I feed my dogs mostly homemade now, especially with this recall, or organics that I know I can trust. But I do feed them veggies, usually break them down in a food processor and steam them lightly, otherwise they don't really get any nutritional value at all from them. They love carrots, green beans and cauliflower to name just a few and especially love fresh tomatoes.

To add to the 'stay away' from list of things such as chocolate, grapes, raisins and onions, do not let dogs get macadamia nuts! There have been reported cases of paralysis due to ingestion.

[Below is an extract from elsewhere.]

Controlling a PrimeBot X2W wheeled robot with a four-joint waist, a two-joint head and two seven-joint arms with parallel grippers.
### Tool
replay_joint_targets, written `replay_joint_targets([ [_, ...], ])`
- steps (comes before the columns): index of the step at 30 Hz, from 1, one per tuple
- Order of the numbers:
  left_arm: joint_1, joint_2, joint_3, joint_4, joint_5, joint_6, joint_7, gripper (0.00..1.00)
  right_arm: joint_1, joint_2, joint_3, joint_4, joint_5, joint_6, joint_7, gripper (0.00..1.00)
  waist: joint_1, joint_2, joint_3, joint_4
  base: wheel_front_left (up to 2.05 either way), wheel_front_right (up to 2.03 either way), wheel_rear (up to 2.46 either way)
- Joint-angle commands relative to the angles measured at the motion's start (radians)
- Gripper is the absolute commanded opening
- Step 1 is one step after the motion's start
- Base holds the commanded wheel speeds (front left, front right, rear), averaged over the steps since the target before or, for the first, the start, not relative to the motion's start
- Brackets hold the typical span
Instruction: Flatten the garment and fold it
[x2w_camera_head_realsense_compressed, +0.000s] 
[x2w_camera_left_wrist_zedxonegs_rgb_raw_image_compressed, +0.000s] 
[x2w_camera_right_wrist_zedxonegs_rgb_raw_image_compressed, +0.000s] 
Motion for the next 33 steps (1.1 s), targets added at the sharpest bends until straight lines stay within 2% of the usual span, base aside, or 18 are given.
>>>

My dogs also eat alot of venison which is extremely healthy for them as it is a natural game meat and is basically organic, eggs; which are basically 100% digestible protein, cottage cheese; high in protein, vit A and calcium, yogurt (plain, nonfat); high in calcium and vit B with the added benefit that many friends I know who feed it to their dogs find they experience a much lower rate of infections and ear problems. Try to keep to organic as much as possible to keep them away from all the additives which are no healthier for them than it is for us.


----------



## minischnauzer (Apr 23, 2007)

No offense to anyone here, but the words "human food" drive me nuts! My applause to BoxMeIn21 - dog food has been around for about 50 years, but humans and dogs have lived together for about 10,000 years, hunting and sharing food. It is incredible how successful the dog food lobbies have been at convincing people that somehow, foul smelling corn, meat by products (euphemism for tumorous tissue, feather, leather, fecal and/or hair and hoof meal) and artificial flavors are good when fried beyond recognition (which, by the way, destroys all nutrients that have accidentaly gotten in)... while fresh fruits and vegetables are bad. Where's the logic, people? Just compare cancer rates in animals in the States to those in countries where people don't use dog food. 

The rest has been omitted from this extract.